### [TASK BRIEF]
All of the data that follows should be output again without any alteration.
BEGIN INPUT DATA
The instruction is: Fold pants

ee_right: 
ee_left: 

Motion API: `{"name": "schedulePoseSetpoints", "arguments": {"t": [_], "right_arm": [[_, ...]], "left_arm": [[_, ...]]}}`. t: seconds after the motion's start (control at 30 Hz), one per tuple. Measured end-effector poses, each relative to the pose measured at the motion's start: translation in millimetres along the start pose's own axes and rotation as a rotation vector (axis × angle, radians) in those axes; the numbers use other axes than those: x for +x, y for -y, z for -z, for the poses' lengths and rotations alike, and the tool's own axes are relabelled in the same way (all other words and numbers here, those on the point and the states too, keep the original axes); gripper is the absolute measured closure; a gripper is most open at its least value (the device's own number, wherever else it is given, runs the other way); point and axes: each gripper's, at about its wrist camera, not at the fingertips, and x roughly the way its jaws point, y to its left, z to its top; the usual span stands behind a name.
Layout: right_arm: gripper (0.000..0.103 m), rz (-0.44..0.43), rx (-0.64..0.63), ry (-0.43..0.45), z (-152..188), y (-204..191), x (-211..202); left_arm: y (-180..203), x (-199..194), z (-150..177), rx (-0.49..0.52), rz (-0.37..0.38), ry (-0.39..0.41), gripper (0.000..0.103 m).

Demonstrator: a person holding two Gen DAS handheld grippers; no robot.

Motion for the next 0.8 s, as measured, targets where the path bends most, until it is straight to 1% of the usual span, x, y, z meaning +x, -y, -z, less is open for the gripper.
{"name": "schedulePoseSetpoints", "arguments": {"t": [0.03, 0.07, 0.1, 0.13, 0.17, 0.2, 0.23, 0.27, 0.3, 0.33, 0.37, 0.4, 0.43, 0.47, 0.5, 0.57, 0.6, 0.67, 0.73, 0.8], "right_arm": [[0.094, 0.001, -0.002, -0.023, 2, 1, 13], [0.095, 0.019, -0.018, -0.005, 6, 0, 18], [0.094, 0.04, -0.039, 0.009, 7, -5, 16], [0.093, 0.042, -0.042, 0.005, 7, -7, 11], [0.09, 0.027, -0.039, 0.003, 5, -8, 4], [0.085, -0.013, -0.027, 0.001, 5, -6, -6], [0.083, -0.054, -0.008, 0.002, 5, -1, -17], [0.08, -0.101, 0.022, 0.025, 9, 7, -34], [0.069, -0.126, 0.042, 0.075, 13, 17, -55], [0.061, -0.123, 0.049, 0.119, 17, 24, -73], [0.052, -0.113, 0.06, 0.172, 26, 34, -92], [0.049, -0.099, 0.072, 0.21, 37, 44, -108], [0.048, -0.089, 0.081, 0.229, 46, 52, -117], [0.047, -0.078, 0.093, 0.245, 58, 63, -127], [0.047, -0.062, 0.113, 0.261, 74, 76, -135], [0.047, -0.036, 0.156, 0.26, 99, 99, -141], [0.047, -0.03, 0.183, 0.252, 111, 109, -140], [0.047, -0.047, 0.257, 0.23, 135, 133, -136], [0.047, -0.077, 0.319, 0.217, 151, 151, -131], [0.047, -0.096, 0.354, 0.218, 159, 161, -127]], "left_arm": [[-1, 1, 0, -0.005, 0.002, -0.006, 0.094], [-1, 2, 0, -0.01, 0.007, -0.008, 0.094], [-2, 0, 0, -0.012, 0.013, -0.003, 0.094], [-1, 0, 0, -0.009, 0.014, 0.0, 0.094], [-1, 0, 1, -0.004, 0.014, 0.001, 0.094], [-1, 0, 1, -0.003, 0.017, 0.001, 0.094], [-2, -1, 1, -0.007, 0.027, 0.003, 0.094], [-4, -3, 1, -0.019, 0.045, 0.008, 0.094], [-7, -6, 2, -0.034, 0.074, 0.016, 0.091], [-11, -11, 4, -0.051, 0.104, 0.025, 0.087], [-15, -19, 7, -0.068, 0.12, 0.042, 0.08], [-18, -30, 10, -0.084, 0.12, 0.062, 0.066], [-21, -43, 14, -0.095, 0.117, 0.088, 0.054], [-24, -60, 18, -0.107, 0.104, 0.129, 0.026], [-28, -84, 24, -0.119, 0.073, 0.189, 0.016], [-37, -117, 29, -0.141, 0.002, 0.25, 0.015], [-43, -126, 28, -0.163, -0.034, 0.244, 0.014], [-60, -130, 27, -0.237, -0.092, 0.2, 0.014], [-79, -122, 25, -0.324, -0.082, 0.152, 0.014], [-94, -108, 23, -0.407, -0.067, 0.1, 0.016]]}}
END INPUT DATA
### [OUTPUT FOR THIS EXERCISE]
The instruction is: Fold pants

ee_right: 
ee_left: 

Motion API: `{"name": "schedulePoseSetpoints", "arguments": {"t": [_], "right_arm": [[_, ...]], "left_arm": [[_, ...]]}}`. t: seconds after the motion's start (control at 30 Hz), one per tuple. Measured end-effector poses, each relative to the pose measured at the motion's start: translation in millimetres along the start pose's own axes and rotation as a rotation vector (axis × angle, radians) in those axes; the numbers use other axes than those: x for +x, y for -y, z for -z, for the poses' lengths and rotations alike, and the tool's own axes are relabelled in the same way (all other words and numbers here, those on the point and the states too, keep the original axes); gripper is the absolute measured closure; a gripper is most open at its least value (the device's own number, wherever else it is given, runs the other way); point and axes: each gripper's, at about its wrist camera, not at the fingertips, and x roughly the way its jaws point, y to its left, z to its top; the usual span stands behind a name.
Layout: right_arm: gripper (0.000..0.103 m), rz (-0.44..0.43), rx (-0.64..0.63), ry (-0.43..0.45), z (-152..188), y (-204..191), x (-211..202); left_arm: y (-180..203), x (-199..194), z (-150..177), rx (-0.49..0.52), rz (-0.37..0.38), ry (-0.39..0.41), gripper (0.000..0.103 m).

Demonstrator: a person holding two Gen DAS handheld grippers; no robot.

Motion for the next 0.8 s, as measured, targets where the path bends most, until it is straight to 1% of the usual span, x, y, z meaning +x, -y, -z, less is open for the gripper.
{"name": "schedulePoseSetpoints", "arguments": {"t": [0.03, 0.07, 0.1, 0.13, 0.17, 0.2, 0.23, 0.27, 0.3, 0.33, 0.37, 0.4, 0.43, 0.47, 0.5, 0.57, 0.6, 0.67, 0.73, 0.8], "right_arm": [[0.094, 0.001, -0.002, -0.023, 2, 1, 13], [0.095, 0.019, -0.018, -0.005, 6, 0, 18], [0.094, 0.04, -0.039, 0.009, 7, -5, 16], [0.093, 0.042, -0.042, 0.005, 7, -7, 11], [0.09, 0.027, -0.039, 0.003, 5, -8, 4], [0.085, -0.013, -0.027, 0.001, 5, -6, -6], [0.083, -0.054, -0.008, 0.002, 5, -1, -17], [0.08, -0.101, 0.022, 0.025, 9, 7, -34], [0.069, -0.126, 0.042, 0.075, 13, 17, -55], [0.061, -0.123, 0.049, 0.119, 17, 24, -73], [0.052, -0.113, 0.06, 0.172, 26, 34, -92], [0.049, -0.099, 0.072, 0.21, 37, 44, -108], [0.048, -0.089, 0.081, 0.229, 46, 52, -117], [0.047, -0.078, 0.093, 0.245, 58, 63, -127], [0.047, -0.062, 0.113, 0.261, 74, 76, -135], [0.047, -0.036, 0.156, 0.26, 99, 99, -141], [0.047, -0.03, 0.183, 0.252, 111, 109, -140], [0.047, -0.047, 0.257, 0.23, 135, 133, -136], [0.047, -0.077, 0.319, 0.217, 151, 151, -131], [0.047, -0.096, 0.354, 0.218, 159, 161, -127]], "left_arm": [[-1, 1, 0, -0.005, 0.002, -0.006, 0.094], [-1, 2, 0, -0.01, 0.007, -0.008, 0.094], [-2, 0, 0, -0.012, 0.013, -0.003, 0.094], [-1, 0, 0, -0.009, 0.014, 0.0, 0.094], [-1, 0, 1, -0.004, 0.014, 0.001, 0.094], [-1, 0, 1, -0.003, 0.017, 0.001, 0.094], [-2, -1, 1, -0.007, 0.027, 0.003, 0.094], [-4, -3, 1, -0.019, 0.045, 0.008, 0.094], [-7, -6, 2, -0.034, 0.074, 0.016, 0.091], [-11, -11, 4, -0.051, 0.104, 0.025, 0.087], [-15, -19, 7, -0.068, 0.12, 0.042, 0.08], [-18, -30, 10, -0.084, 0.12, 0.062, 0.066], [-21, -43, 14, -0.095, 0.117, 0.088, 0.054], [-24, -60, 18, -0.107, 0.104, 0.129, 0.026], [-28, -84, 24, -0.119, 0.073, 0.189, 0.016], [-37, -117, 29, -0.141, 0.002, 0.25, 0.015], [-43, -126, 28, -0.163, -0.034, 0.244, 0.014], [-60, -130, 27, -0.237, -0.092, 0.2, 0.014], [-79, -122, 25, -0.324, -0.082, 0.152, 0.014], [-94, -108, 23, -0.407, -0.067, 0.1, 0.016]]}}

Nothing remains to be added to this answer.